Una tra le rimozioni più gravi condivisa purtroppo dalle giovani generazioni cinefile è quella del britannico Terence Fisher, maestro del fantastico profondo, elegante, sottile come pochi. Associare il suo nome alla Hammer, alla coppia Cushing & Lee o alle “nuove versioni” inglesi di classici come Dracula, Frankenstein o La mummia è abbastanza automatico, ma oltre questo poco o niente. Il suo, invece, è uno dei corpi d’opera più coerentemente vari e sorprendentemente innovativi dei decenni che vanno dalla fine degli anni Quaranta ai primi anni Settanta, quando una nuova ondata di cinema troppo volgare cominciò pian piano a seppellirne il ricordo sotto la polvere di un orrore fine a se stesso.

Al contrario, come indica Fabio Giovannini nel suo Terence Fisher – L’artista dell’orrore (Profondo rosso editore, Roma, 2009): “L’orrore in Terence Fisher non è mai gratuito. Lo sforzo del regista inglese è stato, per suo stesso riconoscimento, quello di dare una base morale al fantastico e al gotico, un’ideologia. […] L’intrecciarsi di verità e fantasia è una delle caratteristiche primarie del “materialismo fantastico” di Fisher: il suo realismo accuratamente crudele riesce a dare ai temi più fantasiosi una cornice di verosimiglianza, spesso collegata a vere e proprie escursioni nelle mostruosità (storiche) delle società”. L’unico volume italiano a lui dedicato ne ripercorre l’intera produzione, dagli spesso sorprendenti noir degli esordi – Nebbie del passato o Esca per uomini – alla creazione di un vero e proprio stile fisheriano che coincide col grande ciclo gotico realizzato per la gloriosa Hammer.

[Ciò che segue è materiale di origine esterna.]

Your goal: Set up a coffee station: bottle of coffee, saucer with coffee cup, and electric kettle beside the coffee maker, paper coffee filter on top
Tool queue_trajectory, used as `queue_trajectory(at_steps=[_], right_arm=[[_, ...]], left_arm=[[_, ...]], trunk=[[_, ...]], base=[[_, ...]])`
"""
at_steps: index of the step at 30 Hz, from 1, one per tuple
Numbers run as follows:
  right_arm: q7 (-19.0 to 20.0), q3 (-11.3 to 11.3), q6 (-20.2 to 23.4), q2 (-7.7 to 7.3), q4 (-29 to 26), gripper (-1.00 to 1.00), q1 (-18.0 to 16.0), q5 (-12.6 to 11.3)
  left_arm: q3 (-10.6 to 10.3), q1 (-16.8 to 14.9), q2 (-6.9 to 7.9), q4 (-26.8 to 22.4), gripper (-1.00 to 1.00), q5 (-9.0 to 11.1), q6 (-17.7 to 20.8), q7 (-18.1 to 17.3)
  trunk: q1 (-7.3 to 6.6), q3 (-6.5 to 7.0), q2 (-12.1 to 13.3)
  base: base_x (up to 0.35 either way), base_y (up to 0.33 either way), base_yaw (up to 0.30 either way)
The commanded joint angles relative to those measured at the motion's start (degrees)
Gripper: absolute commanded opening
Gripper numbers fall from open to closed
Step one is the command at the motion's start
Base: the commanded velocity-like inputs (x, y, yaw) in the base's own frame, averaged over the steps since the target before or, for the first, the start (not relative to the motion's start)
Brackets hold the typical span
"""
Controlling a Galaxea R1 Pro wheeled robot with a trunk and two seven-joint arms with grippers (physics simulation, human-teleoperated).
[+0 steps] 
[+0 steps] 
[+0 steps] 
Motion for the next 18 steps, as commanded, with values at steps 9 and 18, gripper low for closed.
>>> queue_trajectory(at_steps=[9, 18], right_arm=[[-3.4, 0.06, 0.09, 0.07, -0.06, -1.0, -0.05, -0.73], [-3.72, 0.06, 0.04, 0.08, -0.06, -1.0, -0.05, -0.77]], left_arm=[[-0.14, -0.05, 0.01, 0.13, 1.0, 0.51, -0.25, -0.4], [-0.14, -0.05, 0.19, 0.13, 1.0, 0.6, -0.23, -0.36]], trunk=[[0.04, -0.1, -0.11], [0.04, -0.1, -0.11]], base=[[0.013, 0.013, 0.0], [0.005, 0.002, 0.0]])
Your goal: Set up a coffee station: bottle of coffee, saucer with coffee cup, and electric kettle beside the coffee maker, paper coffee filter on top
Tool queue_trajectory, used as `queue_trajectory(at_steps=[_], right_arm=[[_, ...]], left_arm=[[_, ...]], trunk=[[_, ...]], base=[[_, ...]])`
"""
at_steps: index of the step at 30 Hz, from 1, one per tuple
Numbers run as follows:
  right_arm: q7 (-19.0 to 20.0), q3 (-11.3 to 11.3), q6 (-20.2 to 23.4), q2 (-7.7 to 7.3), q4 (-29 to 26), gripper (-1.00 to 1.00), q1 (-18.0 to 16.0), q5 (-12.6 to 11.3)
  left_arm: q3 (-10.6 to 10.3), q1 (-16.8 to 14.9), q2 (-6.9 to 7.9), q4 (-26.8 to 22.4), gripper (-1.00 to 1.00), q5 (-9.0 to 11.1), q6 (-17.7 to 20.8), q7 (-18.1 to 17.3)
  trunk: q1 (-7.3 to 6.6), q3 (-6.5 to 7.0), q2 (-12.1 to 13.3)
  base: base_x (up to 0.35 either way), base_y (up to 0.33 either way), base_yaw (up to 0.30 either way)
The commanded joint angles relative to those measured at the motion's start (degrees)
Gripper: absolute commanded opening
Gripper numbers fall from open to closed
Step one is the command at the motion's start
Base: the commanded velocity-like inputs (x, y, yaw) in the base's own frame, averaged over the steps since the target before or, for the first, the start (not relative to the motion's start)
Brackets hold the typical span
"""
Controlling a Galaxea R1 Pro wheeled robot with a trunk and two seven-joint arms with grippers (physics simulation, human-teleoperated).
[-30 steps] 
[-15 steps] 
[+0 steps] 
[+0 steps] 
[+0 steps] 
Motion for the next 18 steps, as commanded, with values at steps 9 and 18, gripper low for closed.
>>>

Invece di procedere per ordine cronologico, Giovannini fa seguire ad un’introduzione sull’artista e la sua filosofia un insieme di capitoli tematici in cui accorpa più titoli che alla fine danno contezza di un lavoro in cui all’horror si affiancano il melodramma, la fantascienza e l’avventuroso: si comincia dalla saga di Frankenstein, il ciclo più ricco di titoli, per passare poi a Dracula, alle sette assassine, ai due Sherlock Holmes realizzati fino alle regie televisive. La doverosa sezione contenente un buon numero di dichiarazioni è preceduta da un’altra in cui si passa in rassegna il suo singolare rapporto con la critica, con la censura e con la squadra Hammer.

Volto prediletto di Fisher, anche più dell’amico Christopher Lee, è Peter Cushing, emblema di raffinatezza e fascino che dal miglior Van Helsing mai portato sullo schermo all’inarrivabile barone Frankenstein passando per Gli arcieri di Sherwood, Lo sguardo che uccide, La furia dei Baskerville e molti altri titoli attraversa il suo cinema passando con disinvoltura e credibilità dal male al bene. A parere di chi scrive è proprio Cushing – al quale sempre le edizioni Profondo rosso dedicano l’esaustiva biografia Peter Cushing – Dalla Hammer a Guerre Stellari, Roma, 2003 – ad interpretare il capolavoro del maestro, trattasi dello struggente Le spose di Dracula, in cui è più chiaro che in altre occasioni il suo pensiero critico sulla classe aristocratica.